DETAILED ACTION
Notice of Pre-AIA  or AIA  Status
The present application, filed on or after March 16, 2013, is being examined under the first inventor to file provisions of the AIA .
Claim Rejections - 35 USC § 102
The following is a quotation of the appropriate paragraphs of 35 U.S.C. 102 that form the basis for the rejections under this section made in this Office action:
A person shall be entitled to a patent unless –

(a)(2) the claimed invention was described in a patent issued under section 151, or in an application for patent published or deemed published under section 122(b), in which the patent or application, as the case may be, names another inventor and was effectively filed before the effective filing date of the claimed invention.

Claims 21-22, 28-29, & 35-36 are rejected under 35 U.S.C. 102(a)(2) as being anticipated by Rtischev (US 5634086, cited in 2/25/20 Information Disclosure Statement).
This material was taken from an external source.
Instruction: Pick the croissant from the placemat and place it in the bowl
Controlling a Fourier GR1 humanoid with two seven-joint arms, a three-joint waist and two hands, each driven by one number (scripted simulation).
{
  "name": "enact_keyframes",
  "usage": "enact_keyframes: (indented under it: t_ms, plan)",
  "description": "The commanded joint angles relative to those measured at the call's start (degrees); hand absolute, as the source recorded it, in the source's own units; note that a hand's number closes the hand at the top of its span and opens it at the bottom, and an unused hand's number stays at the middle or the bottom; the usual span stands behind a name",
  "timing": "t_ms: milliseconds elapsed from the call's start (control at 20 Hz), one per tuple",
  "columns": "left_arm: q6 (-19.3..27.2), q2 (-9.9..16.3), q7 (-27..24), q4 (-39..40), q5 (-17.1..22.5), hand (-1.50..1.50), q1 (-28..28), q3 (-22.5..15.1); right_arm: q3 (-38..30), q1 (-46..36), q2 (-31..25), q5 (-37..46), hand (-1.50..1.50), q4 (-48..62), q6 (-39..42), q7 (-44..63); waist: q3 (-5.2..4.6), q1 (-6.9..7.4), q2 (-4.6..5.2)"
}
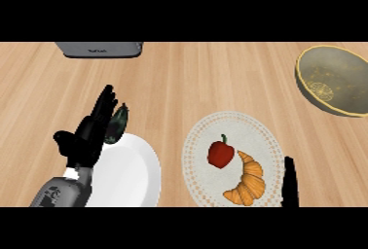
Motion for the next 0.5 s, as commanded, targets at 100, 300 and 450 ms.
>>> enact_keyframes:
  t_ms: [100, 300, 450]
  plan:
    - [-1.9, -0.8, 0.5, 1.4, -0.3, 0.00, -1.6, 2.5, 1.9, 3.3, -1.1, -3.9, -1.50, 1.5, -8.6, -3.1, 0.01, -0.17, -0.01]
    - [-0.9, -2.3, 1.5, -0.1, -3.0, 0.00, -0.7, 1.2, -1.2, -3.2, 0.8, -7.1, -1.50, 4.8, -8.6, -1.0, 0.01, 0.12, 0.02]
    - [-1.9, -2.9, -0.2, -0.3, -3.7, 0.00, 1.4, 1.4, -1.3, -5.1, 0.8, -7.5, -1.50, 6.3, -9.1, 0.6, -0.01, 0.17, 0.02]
Claim 21: A method of script identification in audio data, the method comprising:
obtaining audio data (Rtischev Figure 1 item 12, microphone input);
segmenting the audio data into a plurality of utterances (Rtischev column 5, line 47 - column 6, line 5, individual word recognition);
obtaining a plurality of script models, wherein each of the plurality of script models is representative of a plurality of script texts (Rtischev column 5, lines 31-41 and Figure 3, obtain script model in conjunction with a plurality of HMM models, preselected script Figure 3 item 114 implying plurality of script options);
decoding the plurality of utterances (Rtischev column 6, lines 12-44 and Figure 3, decoding utterances and generating response) by applying each of the plurality of script models to the plurality of utterances (Rtischev column 6, lines 25-44 and Figure 3, apply script models (various script step points) in response to user input to produce corresponding indications);
determining if any of the plurality of script texts occurred in the audio data from the plurality of utterances, the plurality of utterances having been decoded (Rtischev column 6 line 54 - column 7, line 5, determine whether audio data corresponds to script);
compiling each of the plurality of script models from at least each of the corresponding script texts (Rtischev column 5, lines 41-44, compiling script model); and
modifying each of the plurality of script models to include acceptable variations of each of the corresponding script texts (Rtischev column 5, lines 41-44, building script models, by definition including range of accepted variations).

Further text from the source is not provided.